Community is a much deeper bond than social networking. It is mutual interdependence in which we acknowledge our responsibility to others as well as their use to us. Community is a web of interconnecting and overlapping circles of care and concern as well as the relationships with which we have the most impact. I spoke last month about cosmopolitanism and our ability to affect virtually anyone on this planet, but also pointed out we have greater impact within our more immediate surroundings. With that ability comes an even higher degree of responsibility. 

The internet, and sites like facebook, make it incredibly easy to feel a sense of communal participation without moving our seats out of a chair. But is this connection substantial enough to experience profound benefits of community? It isn’t. Nothing replaces the rewards that come with the effort of physical contact. Sure it takes more energy, more time and entails perhaps a bit more emotional risk to reach out to someone in the “real world,” but this depth of commitment has the power to transform you in ways an internet conversation has no chance of ever hoping to achieve.   

Of course, there is a time and a place for everything. I’d be a complete hypocrit if I stood here issuing a devastating criticism against Facebook and the like because I use them myself. However, it is a matter of perspective and taking care to be fully aware of why we utilize such websites. I do enjoy the privilege of having friends and acquaintances from around the world provide me with little windows into their lives. But when it comes down to what really matters, you cannot hold a dying friend’s hand and discuss life’s triumphs and regrets in a status update or a wall-to-wall post exchange. 

Which brings me to the third need I believe Facebook taps into, and that is the need for intimacy. I don’t think I am reading too much into it when I point out that there is a very good reason why at Facebook you don’t invite, suggest and accept acquaintances, people, users, or accounts. Facebook calls them friends. At the moment I have 124 “friends” linked to my Facebook account.

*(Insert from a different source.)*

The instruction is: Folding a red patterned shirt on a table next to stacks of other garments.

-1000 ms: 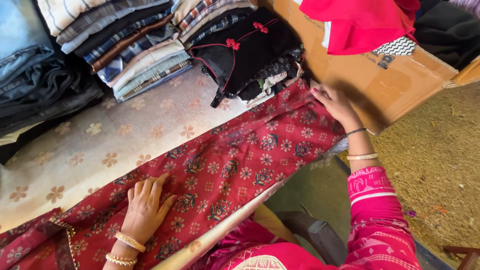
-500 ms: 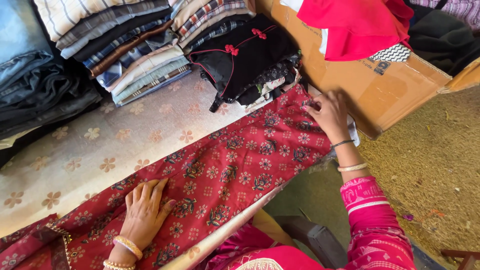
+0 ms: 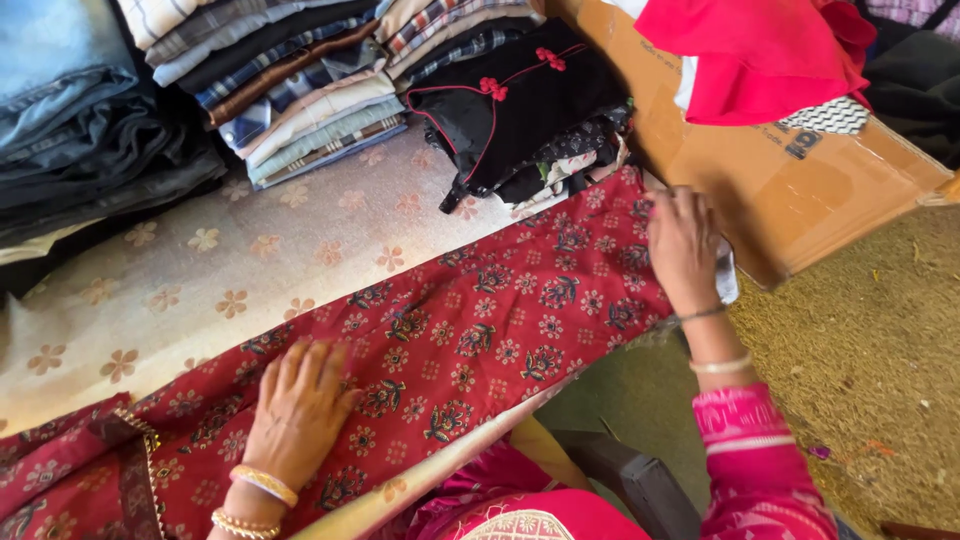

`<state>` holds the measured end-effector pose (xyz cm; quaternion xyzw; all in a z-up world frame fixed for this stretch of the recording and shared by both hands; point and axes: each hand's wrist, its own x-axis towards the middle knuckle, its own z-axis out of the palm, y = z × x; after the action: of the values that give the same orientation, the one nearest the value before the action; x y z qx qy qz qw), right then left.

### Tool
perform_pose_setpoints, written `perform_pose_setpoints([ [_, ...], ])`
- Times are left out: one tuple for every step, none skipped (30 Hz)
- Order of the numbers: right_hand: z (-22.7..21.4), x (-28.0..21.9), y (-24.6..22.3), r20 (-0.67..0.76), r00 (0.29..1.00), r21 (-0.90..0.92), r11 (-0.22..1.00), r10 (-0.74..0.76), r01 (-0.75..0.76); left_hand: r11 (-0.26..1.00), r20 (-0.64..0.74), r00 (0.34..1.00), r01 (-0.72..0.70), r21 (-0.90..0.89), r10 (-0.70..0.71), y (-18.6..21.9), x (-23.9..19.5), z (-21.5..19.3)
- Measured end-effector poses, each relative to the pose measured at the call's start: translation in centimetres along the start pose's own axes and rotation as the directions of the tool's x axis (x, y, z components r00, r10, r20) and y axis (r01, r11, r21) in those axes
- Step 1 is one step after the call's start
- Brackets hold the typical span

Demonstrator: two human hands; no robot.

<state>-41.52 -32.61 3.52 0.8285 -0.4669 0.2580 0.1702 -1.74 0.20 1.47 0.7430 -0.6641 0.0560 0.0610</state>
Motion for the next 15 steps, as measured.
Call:
perform_pose_setpoints([
  [-0.9,-0.2,-1.8,0.006,1.0,0.004,1.0,-0.007,0.007,1.0,0.005,1.0,0.008,-0.002,-0.008,1.0,0.0,-0.4],
  [-1.8,-0.5,-3.7,0.072,0.987,0.246,0.961,-0.146,0.124,0.995,-0.031,0.995,-0.092,-0.045,0.091,1.9,0.1,-0.8],
  [-2.7,-0.8,-5.6,0.102,0.951,0.48,0.851,-0.293,0.211,0.978,-0.072,0.98,-0.191,-0.084,0.186,2.9,0.1,-1.2],
  [-2.3,-2.0,-6.2,0.107,0.948,0.486,0.847,-0.301,0.214,0.979,-0.066,0.982,-0.182,-0.087,0.177,3.5,-0.2,-0.7],
  [-1.8,-3.1,-6.9,0.204,0.89,0.558,0.795,-0.408,0.236,0.95,-0.063,0.961,-0.275,-0.149,0.269,4.0,-0.4,-0.2],
  [-1.5,-4.2,-7.5,0.288,0.809,0.629,0.739,-0.512,0.243,0.908,-0.068,0.931,-0.364,-0.21,0.358,4.6,-0.7,0.2],
  [-0.2,-4.5,-6.0,0.287,0.803,0.634,0.732,-0.522,0.249,0.912,-0.065,0.936,-0.352,-0.211,0.346,4.5,-1.1,0.6],
  [1.1,-4.9,-4.5,0.343,0.839,0.524,0.827,-0.423,0.204,0.901,-0.031,0.928,-0.367,-0.233,0.37,4.4,-1.6,0.9],
  [2.4,-5.1,-2.9,0.382,0.869,0.398,0.904,-0.315,0.153,0.888,0.0,0.918,-0.383,-0.257,0.396,4.4,-1.9,1.3],
  [2.5,-5.3,-1.5,0.383,0.865,0.402,0.901,-0.325,0.161,0.891,0.0,0.922,-0.373,-0.259,0.386,3.8,-2.4,1.3],
  [2.6,-5.6,-0.1,0.36,0.909,0.306,0.947,-0.21,0.097,0.914,-0.059,0.939,-0.342,-0.219,0.338,3.1,-2.7,1.2],
  [2.7,-5.9,1.5,0.323,0.942,0.211,0.977,-0.094,0.025,0.934,-0.12,0.95,-0.307,-0.181,0.289,2.5,-3.0,1.2],
  [2.7,-6.5,1.3,0.32,0.943,0.209,0.978,-0.092,0.025,0.934,-0.123,0.949,-0.309,-0.18,0.291,2.8,-3.4,1.3],
  [2.7,-7.0,1.2,0.282,0.949,0.267,0.961,-0.142,0.064,0.962,-0.109,0.973,-0.221,-0.158,0.205,3.0,-3.8,1.3],
  [2.6,-7.7,1.2,0.244,0.952,0.32,0.942,-0.186,0.102,0.982,-0.096,0.988,-0.132,-0.138,0.12,3.4,-4.2,1.4],
])
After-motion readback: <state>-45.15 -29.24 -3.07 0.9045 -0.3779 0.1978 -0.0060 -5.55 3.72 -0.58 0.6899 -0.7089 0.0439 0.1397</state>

I’m going to guess that is either an average or below average figure. Who here honestly believes I have 124 friends that I can count on in times of true need? 

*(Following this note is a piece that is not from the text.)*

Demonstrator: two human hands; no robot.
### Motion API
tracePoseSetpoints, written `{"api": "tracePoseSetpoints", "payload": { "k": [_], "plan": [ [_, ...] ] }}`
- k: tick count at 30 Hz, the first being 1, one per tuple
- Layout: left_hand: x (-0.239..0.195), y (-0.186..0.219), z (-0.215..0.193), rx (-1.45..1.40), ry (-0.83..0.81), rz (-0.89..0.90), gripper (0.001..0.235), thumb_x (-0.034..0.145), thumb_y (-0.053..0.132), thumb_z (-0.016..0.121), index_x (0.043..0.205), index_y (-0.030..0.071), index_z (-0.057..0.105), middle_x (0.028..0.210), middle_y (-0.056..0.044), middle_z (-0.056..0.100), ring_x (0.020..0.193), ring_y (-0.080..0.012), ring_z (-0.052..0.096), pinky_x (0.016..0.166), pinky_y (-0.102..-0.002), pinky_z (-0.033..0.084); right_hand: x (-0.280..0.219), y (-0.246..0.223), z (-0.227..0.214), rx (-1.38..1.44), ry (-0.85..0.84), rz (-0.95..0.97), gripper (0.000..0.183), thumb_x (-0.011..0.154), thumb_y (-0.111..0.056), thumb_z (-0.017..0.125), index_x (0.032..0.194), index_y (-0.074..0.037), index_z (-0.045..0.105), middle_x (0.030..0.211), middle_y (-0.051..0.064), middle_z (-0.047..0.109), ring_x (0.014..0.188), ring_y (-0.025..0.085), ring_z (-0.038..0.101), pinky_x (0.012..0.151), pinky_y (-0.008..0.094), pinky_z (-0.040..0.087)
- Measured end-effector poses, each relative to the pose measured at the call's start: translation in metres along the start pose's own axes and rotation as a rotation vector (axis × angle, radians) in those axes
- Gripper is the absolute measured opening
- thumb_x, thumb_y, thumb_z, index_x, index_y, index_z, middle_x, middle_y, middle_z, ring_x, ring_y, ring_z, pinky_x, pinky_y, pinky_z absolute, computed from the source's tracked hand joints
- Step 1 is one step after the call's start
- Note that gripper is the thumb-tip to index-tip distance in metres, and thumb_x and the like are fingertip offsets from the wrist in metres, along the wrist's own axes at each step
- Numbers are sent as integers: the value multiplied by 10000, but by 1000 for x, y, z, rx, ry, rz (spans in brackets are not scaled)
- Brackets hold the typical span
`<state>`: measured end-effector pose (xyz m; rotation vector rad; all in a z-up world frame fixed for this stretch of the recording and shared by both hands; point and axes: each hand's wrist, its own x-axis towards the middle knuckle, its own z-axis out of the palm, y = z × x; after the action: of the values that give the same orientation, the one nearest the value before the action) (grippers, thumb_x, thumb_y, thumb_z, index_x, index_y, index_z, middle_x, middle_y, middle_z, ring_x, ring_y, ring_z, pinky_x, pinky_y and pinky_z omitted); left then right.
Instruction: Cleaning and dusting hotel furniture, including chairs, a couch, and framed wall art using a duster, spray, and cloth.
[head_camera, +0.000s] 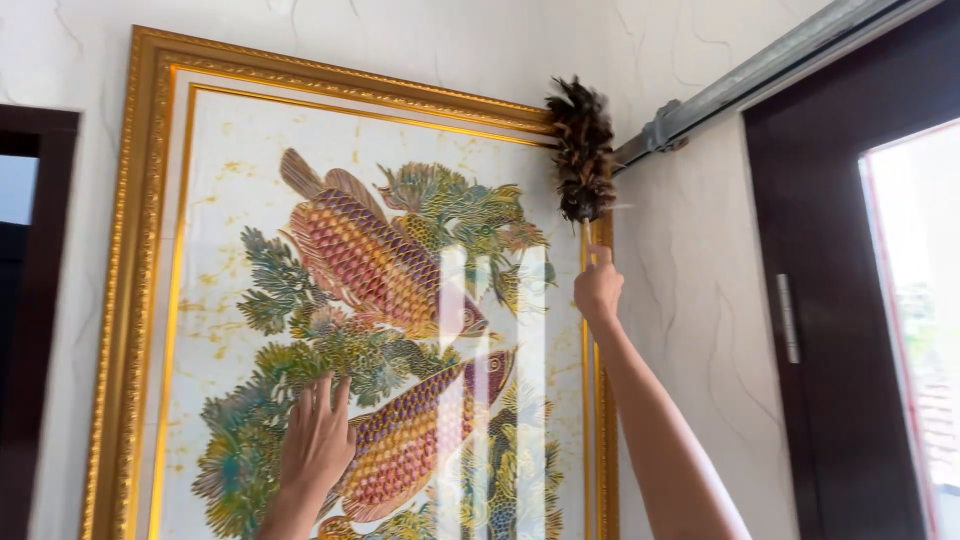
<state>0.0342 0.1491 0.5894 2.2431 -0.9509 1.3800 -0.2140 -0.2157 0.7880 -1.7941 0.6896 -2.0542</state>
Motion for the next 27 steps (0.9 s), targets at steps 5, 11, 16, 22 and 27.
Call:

We do have friends come in and out of our lives. We move away from one another, but physically and emotionally. When we marry, have children, join a congregation, change jobs, we naturally shift from one circle of friends to another, that may overlap with the one we left or it may not. This is a natural evolution of friendship. On the other hand, we may find ourselves unable to make, keep and maintain abiding friendships even when our life circumstances are relatively stable. That’s a problem and not an uncommon one. Unfortunately, it’s a problem that the superficiality of friendship on Facebook exacerbates, albeit probably not intentionally on the part of the site designers. 

We live in a disposable culture. We all probably know that intuitively, we just don’t choose to think about it too closely. Paper plates, styrofoam cups, disposable diapers, but people too have become disposable commodities. We see that in the way the business world has rendered humans resources. The ease of obtaining a divorce and lack of social stigma for the divorce is a disincentive for couples to work harder to reconcile differences. Is it any wonder that one little disagreement and a friendship is shattered forever? Too often, a loss of one friendship has a ripple effect as the two embattled parties enlist supporters to their cause and fracture groups of friends. i.e. communities. We have seen this happen in the workplace, our congregations, our homeowner’s associations, our homeschool support networks, etc. 

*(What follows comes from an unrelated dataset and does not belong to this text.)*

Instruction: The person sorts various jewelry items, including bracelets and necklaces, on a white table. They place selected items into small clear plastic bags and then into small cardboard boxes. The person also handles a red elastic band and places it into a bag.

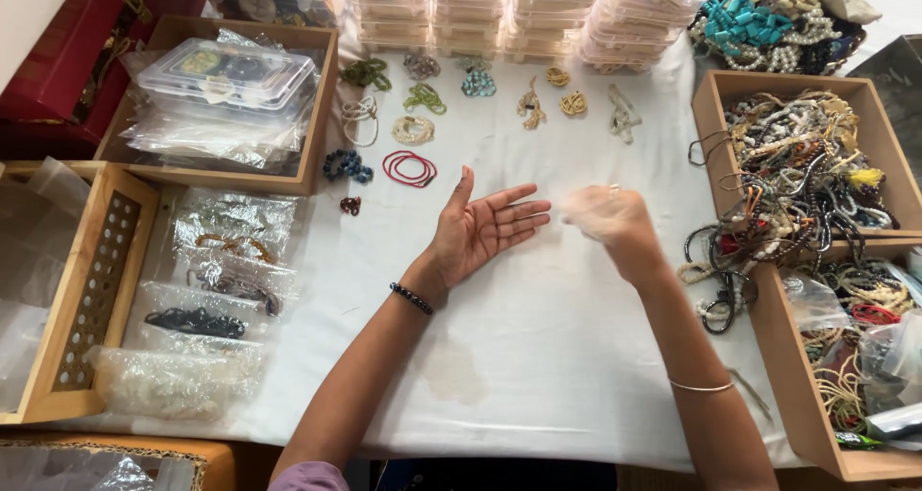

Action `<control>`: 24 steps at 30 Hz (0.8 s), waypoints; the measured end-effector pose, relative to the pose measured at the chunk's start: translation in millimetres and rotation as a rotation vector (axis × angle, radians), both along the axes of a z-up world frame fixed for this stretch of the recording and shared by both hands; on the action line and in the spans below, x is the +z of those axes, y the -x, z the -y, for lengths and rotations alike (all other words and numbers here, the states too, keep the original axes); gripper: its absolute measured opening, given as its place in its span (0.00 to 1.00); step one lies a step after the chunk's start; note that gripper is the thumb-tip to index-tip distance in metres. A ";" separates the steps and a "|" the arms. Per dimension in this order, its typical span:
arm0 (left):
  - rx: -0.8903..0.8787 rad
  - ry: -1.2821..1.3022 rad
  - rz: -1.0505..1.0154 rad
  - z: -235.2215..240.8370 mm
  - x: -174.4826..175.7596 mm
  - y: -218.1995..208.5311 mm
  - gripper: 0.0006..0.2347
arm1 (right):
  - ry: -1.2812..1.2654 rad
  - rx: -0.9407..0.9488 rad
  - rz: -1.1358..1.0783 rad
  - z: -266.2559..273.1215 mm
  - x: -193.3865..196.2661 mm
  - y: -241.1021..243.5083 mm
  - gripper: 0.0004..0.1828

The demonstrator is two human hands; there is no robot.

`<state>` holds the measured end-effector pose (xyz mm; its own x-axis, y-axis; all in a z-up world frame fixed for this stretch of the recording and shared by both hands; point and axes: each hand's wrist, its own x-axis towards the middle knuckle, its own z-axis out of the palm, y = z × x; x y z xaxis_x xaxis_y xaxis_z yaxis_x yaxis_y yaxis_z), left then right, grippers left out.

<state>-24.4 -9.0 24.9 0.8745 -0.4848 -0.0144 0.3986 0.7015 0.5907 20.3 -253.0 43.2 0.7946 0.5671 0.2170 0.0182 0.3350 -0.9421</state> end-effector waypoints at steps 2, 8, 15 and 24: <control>0.012 -0.090 0.042 2.2 0.7 0.6 0.44 | 0.323 -0.169 0.153 -4.6 3.3 0.6 0.06; 0.009 -0.162 0.047 3.9 1.8 2.1 0.44 | -0.040 0.047 -0.174 5.0 8.1 6.1 0.09; 0.042 -0.251 -0.008 7.6 -7.2 -1.8 0.32 | 0.961 -0.666 0.824 -15.0 11.6 14.9 0.08; 0.351 -0.564 0.123 26.0 -5.1 9.3 0.11 | 0.677 -0.466 0.423 -21.5 28.9 26.7 0.06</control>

This disposable attitude towards life has profound repercussions in all that we do, all that we experience and all that we are. It is a massive barrier to intimacy, which is the third need I think Facebook addresses, at least superficially. Intimacy is where identity and community come together. When we know who we are, how we fit in, and are surrounded by those we respect and trust we experience intimacy. We believe our holding environment is safe enough for us to expose what matters most. Intimacy is a risky proposition because we are vulnerable people. Humans deeply care about what other people think of them. Those who claim to be immune to such self-centeredness are not fooling anyone, lease of all themselves. The toughest soul in the world is going to be hurt when he or she finds out that a particular individual has a negative opinion about him or her. It is remarkably easy to be helpful and friendly. It is shockingly difficult to be a true friend. 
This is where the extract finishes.